(Data records)
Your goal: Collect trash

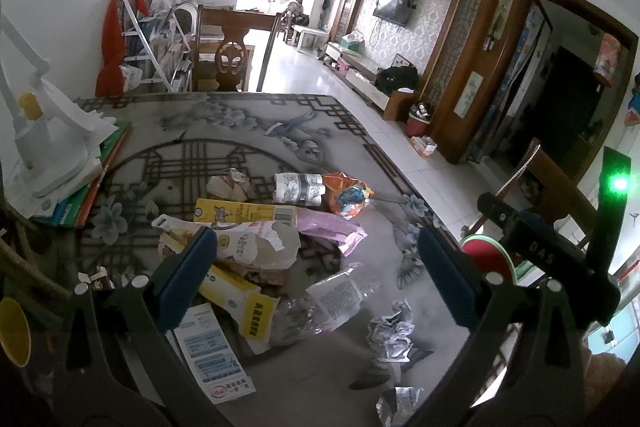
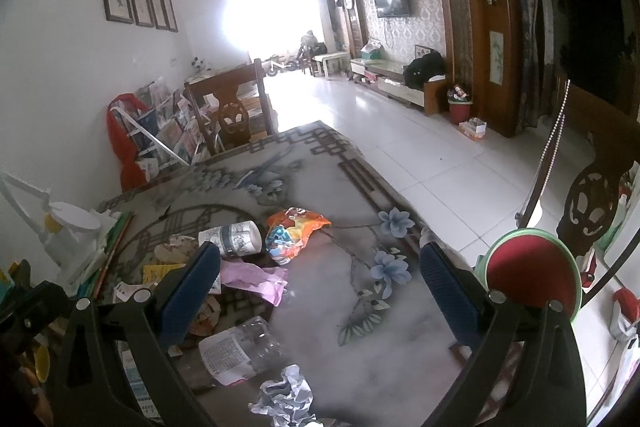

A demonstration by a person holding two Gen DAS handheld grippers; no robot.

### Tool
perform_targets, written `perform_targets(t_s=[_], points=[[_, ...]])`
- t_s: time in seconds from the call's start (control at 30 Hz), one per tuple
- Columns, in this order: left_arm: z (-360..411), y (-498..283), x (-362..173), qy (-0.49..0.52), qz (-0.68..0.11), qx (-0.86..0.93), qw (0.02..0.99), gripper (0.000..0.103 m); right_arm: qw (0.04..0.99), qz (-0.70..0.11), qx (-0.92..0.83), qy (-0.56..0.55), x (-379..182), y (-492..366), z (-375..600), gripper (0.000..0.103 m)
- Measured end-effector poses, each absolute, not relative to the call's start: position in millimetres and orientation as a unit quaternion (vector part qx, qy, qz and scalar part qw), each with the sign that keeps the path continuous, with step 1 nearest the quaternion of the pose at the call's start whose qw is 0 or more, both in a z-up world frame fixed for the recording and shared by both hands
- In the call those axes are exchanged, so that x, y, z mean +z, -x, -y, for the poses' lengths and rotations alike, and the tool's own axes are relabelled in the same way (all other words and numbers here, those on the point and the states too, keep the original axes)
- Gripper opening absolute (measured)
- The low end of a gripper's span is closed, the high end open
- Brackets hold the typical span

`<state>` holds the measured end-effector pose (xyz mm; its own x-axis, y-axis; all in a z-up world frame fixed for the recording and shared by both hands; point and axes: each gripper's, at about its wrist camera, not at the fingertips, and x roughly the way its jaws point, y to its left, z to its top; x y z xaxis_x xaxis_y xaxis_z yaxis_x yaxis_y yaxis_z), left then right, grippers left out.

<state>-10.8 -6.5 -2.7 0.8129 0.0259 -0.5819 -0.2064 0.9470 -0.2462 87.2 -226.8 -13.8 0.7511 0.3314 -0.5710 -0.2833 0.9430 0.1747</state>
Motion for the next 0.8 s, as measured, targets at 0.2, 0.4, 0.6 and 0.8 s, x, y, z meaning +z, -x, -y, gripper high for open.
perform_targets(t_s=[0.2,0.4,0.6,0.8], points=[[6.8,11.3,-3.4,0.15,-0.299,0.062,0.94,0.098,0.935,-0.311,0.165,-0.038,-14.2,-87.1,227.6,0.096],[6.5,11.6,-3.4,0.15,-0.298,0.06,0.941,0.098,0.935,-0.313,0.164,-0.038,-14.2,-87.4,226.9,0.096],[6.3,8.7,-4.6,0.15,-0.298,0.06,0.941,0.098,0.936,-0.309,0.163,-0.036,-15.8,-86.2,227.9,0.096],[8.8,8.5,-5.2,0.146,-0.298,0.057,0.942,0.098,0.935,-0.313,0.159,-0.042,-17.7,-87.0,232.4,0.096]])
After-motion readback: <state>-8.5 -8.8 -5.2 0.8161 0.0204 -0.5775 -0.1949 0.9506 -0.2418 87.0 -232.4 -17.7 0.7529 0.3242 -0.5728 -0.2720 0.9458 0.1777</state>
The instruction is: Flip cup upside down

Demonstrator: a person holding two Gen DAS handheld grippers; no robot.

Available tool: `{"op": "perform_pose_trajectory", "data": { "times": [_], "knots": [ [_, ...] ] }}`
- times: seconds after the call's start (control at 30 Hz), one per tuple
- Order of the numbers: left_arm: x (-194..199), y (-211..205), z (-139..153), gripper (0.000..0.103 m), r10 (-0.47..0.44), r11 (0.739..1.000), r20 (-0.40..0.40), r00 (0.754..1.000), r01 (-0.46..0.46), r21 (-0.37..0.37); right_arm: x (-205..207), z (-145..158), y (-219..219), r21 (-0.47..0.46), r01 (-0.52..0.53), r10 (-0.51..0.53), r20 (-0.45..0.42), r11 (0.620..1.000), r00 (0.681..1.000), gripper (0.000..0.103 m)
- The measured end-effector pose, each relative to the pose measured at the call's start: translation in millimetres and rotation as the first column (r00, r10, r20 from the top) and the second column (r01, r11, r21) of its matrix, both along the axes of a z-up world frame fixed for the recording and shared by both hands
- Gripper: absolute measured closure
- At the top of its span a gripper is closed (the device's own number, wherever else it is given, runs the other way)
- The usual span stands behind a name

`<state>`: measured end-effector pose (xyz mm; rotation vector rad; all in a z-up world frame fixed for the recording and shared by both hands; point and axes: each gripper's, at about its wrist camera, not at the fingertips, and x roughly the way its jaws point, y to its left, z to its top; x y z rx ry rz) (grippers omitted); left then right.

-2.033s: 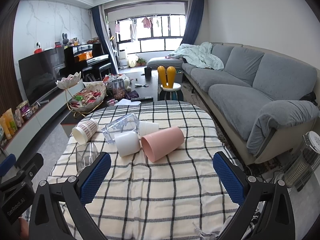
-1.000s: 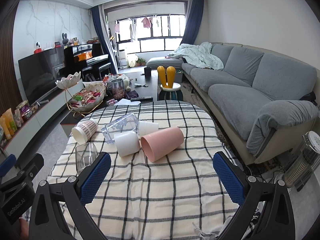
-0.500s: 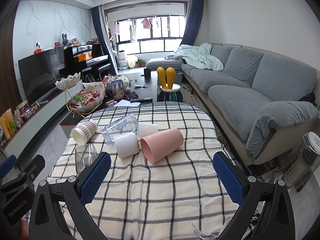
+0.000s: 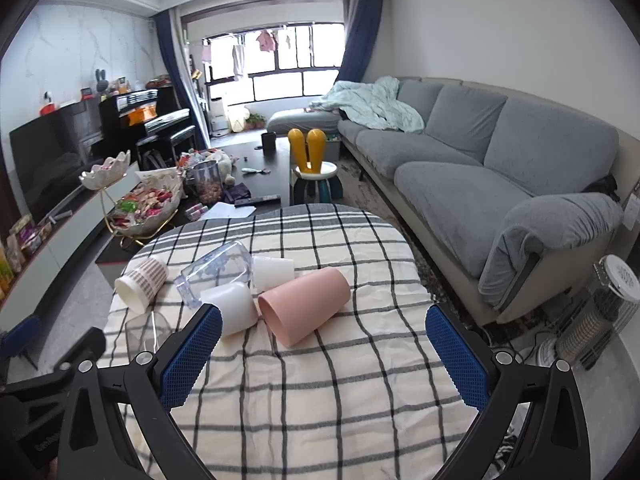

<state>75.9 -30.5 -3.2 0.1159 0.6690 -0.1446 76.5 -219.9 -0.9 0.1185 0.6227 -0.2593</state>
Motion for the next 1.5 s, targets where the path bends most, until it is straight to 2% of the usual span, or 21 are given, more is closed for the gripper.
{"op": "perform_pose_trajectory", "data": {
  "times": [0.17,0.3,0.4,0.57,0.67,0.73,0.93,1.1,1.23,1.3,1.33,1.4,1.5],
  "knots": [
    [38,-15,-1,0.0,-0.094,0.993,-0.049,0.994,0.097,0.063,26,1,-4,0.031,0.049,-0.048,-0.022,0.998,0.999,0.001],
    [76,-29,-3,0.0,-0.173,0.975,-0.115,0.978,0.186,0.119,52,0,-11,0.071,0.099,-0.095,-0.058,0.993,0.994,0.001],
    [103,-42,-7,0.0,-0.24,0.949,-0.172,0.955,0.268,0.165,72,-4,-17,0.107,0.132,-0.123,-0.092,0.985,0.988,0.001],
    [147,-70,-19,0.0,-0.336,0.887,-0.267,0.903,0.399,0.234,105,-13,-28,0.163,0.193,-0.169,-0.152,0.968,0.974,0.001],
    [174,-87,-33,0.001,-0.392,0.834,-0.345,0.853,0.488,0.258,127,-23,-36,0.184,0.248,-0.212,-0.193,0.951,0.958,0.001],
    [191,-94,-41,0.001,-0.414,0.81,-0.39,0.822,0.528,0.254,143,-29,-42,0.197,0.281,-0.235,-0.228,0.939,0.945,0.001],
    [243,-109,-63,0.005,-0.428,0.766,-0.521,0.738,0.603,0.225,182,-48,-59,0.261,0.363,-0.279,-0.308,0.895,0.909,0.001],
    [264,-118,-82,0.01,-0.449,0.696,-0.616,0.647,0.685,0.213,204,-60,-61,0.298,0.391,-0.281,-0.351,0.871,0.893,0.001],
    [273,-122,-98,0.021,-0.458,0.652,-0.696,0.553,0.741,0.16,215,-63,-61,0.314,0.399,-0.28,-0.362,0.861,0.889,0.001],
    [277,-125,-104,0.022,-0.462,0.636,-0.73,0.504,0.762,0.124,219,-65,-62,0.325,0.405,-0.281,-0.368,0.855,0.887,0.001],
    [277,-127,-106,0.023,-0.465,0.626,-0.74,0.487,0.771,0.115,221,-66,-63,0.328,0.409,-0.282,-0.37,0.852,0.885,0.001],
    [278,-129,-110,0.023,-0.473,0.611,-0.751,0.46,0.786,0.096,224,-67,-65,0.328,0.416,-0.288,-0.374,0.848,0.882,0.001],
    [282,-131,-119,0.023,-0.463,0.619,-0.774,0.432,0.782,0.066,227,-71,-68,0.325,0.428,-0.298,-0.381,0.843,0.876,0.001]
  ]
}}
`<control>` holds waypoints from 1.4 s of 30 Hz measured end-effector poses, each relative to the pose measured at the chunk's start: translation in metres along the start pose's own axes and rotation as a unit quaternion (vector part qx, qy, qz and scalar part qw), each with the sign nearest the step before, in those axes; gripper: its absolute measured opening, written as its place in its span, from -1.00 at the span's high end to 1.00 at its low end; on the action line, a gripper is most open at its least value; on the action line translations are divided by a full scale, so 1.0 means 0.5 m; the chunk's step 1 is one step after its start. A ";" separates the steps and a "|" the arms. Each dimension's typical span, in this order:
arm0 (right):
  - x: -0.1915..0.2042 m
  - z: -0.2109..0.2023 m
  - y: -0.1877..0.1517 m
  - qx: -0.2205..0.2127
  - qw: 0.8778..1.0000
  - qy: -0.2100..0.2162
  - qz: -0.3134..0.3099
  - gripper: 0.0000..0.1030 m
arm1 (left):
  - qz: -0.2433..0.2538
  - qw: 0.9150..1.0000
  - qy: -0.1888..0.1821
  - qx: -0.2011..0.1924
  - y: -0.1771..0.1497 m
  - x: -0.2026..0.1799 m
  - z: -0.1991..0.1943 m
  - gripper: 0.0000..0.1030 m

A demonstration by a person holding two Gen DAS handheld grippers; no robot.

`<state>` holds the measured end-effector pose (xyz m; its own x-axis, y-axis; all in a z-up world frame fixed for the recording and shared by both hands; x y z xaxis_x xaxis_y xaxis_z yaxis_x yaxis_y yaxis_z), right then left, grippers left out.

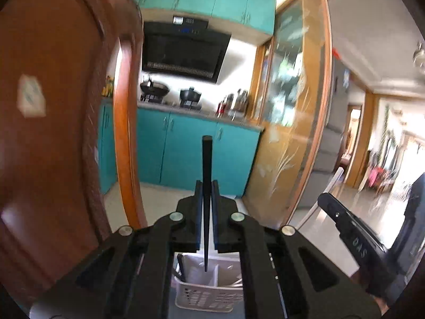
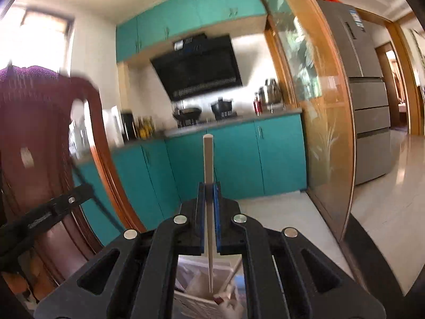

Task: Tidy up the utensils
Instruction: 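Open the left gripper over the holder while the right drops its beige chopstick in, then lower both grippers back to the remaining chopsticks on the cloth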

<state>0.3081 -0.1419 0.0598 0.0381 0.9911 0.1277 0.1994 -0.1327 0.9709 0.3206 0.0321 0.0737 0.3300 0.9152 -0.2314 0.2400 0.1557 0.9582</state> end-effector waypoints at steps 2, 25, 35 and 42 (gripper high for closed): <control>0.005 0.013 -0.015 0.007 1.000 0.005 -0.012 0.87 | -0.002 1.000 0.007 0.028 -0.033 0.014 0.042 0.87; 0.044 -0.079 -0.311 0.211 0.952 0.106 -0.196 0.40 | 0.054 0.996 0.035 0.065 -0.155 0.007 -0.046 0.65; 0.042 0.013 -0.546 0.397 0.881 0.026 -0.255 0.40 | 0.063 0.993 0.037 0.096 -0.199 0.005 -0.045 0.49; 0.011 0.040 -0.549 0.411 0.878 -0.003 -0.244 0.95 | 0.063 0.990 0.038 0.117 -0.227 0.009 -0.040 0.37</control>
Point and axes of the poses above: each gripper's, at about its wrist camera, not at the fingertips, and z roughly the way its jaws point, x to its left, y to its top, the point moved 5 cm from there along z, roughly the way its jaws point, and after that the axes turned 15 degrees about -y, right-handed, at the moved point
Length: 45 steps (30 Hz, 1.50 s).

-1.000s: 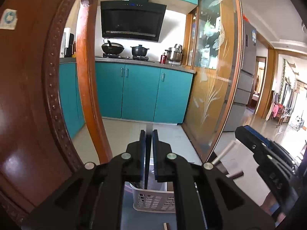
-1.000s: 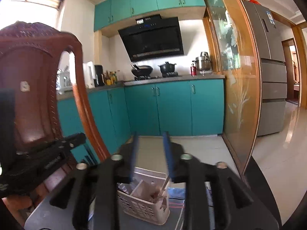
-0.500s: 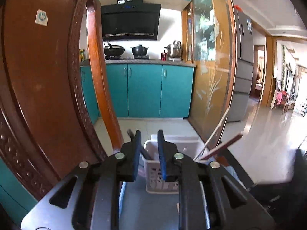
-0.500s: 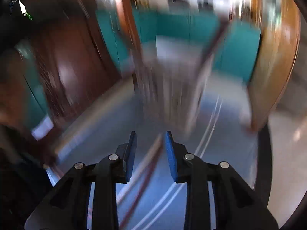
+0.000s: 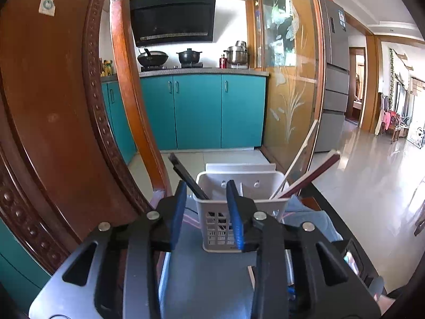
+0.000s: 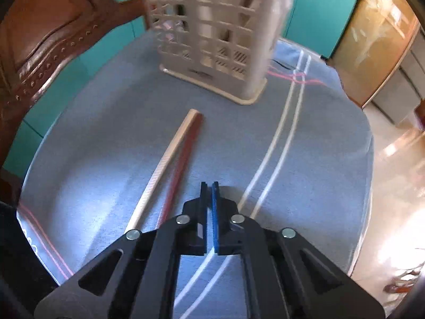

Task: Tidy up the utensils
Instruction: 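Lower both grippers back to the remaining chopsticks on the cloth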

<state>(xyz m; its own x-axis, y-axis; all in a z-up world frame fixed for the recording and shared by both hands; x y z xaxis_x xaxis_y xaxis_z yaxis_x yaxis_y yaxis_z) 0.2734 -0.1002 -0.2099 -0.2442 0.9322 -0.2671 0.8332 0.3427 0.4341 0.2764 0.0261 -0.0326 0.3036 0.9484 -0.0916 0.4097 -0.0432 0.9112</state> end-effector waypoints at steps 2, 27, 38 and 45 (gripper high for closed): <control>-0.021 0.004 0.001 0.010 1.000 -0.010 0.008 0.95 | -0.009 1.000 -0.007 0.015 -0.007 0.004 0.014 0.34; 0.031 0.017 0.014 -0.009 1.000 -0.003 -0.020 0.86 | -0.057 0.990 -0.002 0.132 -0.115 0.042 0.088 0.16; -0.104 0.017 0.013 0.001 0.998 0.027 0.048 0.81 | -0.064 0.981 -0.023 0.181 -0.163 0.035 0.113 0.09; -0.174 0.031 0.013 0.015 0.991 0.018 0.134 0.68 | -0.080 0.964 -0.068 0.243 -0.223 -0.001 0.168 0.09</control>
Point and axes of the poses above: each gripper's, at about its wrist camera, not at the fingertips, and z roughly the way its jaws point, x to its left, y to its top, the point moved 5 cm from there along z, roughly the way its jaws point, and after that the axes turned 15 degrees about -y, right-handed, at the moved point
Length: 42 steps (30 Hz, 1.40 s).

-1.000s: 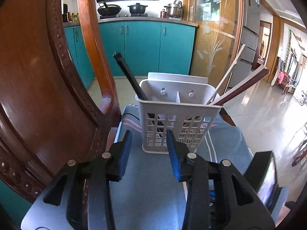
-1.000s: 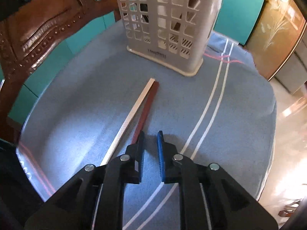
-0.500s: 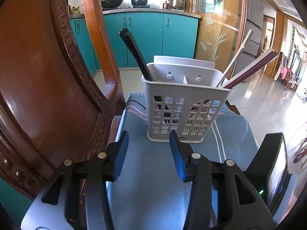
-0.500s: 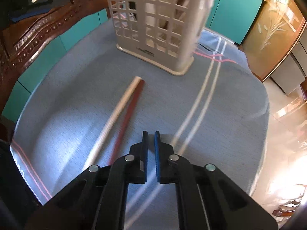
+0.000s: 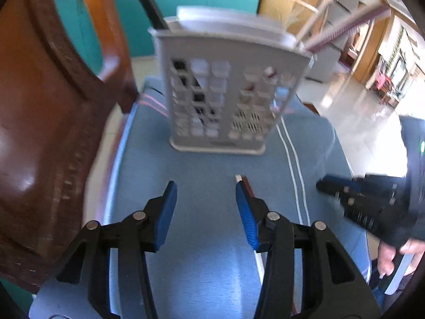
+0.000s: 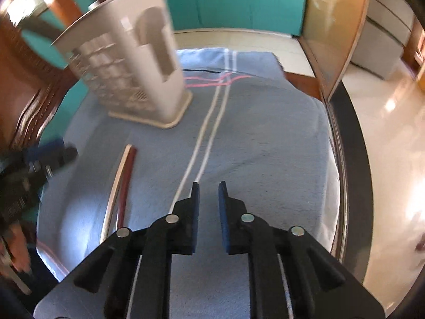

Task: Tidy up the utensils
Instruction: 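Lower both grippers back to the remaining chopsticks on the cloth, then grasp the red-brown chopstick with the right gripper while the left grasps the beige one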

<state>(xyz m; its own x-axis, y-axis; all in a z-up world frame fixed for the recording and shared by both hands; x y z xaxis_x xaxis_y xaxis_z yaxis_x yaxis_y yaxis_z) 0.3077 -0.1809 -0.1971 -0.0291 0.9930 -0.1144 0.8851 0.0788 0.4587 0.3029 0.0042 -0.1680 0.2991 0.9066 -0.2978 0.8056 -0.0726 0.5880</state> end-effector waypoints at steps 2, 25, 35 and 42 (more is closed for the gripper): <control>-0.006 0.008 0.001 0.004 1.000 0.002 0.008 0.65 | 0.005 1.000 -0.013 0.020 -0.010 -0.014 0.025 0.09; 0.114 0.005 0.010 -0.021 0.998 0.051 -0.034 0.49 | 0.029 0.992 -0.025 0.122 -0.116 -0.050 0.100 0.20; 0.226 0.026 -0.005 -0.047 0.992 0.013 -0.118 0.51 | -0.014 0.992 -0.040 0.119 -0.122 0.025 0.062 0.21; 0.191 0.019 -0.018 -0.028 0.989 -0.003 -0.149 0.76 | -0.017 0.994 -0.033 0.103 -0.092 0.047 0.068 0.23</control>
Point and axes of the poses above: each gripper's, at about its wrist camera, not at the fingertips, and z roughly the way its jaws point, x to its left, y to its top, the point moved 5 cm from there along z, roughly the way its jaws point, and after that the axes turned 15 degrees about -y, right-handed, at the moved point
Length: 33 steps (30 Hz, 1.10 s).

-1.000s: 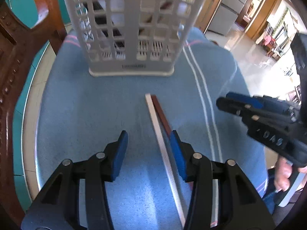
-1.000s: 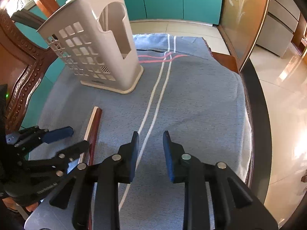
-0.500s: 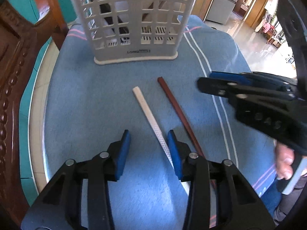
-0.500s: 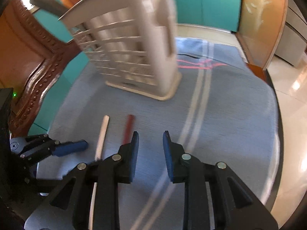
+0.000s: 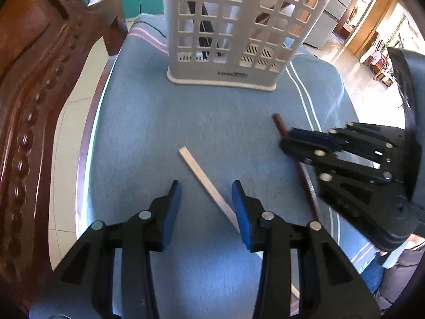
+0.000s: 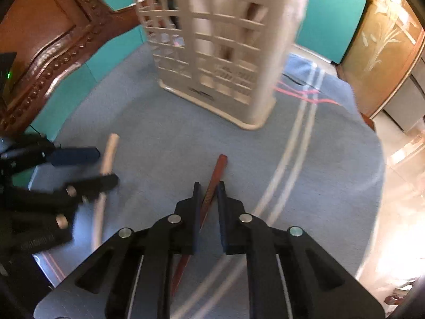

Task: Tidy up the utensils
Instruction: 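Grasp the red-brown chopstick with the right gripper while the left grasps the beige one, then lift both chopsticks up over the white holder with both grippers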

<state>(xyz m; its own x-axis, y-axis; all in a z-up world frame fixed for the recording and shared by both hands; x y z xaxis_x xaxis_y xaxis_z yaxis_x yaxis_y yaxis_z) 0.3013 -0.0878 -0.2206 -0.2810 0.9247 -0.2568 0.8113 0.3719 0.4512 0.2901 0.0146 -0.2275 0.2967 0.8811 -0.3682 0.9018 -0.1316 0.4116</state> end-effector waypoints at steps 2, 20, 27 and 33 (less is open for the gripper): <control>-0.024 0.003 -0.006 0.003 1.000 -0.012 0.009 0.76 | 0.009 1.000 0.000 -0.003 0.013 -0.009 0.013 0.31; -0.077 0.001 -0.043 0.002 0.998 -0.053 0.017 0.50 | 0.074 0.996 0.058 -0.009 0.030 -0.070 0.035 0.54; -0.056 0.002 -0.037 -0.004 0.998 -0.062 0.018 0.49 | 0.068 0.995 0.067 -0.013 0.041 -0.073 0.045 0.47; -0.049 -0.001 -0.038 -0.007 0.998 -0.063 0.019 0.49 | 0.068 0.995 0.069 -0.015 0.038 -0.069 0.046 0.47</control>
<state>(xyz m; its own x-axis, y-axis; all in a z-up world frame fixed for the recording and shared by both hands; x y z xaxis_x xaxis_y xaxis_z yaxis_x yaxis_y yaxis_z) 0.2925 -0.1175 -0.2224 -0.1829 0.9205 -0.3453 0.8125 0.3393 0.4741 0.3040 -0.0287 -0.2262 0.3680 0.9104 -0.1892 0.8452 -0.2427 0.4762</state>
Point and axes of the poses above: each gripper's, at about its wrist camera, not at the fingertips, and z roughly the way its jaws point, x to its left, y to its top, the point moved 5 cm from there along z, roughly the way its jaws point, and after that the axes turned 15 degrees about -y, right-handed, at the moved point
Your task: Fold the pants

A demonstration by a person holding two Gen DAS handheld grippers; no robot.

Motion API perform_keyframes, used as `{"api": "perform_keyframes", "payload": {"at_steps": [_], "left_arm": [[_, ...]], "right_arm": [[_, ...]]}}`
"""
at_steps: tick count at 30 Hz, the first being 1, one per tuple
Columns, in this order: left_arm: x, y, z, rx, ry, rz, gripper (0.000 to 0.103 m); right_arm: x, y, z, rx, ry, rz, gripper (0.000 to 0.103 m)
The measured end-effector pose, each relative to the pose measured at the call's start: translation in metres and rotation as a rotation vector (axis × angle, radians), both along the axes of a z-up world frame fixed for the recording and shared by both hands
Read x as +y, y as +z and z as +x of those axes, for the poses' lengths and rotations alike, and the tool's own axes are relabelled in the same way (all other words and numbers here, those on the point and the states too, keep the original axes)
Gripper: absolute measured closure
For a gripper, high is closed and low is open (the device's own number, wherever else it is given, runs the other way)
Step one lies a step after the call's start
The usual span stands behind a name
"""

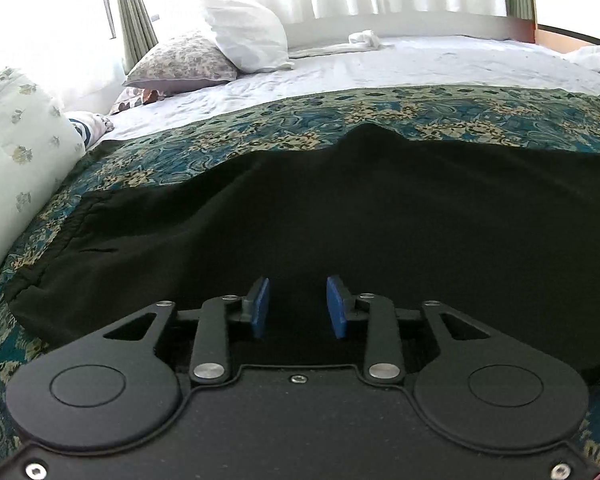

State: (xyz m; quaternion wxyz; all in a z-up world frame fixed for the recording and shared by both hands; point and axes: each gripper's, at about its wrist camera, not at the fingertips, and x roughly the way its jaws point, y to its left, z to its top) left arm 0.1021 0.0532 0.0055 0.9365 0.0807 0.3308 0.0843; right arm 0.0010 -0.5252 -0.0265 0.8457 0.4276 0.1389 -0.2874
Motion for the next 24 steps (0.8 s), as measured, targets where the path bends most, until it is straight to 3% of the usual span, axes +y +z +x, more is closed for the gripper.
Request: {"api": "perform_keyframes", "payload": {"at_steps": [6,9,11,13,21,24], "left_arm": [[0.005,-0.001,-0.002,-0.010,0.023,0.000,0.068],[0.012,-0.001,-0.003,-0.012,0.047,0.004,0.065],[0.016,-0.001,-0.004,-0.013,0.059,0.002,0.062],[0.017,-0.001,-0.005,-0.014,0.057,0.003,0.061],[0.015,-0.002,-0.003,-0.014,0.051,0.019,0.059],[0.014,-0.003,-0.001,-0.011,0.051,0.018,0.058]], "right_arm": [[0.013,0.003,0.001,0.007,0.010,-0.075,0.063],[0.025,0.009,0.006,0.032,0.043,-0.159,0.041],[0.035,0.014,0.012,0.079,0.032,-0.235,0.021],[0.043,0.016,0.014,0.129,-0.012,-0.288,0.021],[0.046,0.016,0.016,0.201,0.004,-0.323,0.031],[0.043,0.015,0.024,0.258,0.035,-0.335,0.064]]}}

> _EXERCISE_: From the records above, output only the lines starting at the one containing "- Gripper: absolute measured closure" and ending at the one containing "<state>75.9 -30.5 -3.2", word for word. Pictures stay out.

> _OUTPUT FOR THIS TASK_:
- Gripper: absolute measured closure
- At the top of its span a gripper is closed (the device's own number, wherever else it is given, runs the other way)
- The usual span stands behind a name

`<state>`: measured end-effector pose (xyz mm; rotation vector rad; all in a z-up world frame fixed for the recording and shared by both hands; point and axes: each gripper's, at about its wrist camera, not at the fingertips, and x roughly the way its jaws point, y to its left, z to its top; x y z rx ry rz) (grippers omitted); left then right.

-2.033s: 
-1.000s: 
-0.500s: 
+0.000s: 

<state>75.9 -30.5 -3.2 0.1159 0.6690 -0.1446 76.5 -219.9 -0.9 0.1185 0.6227 -0.2593</state>

The response has been given in full.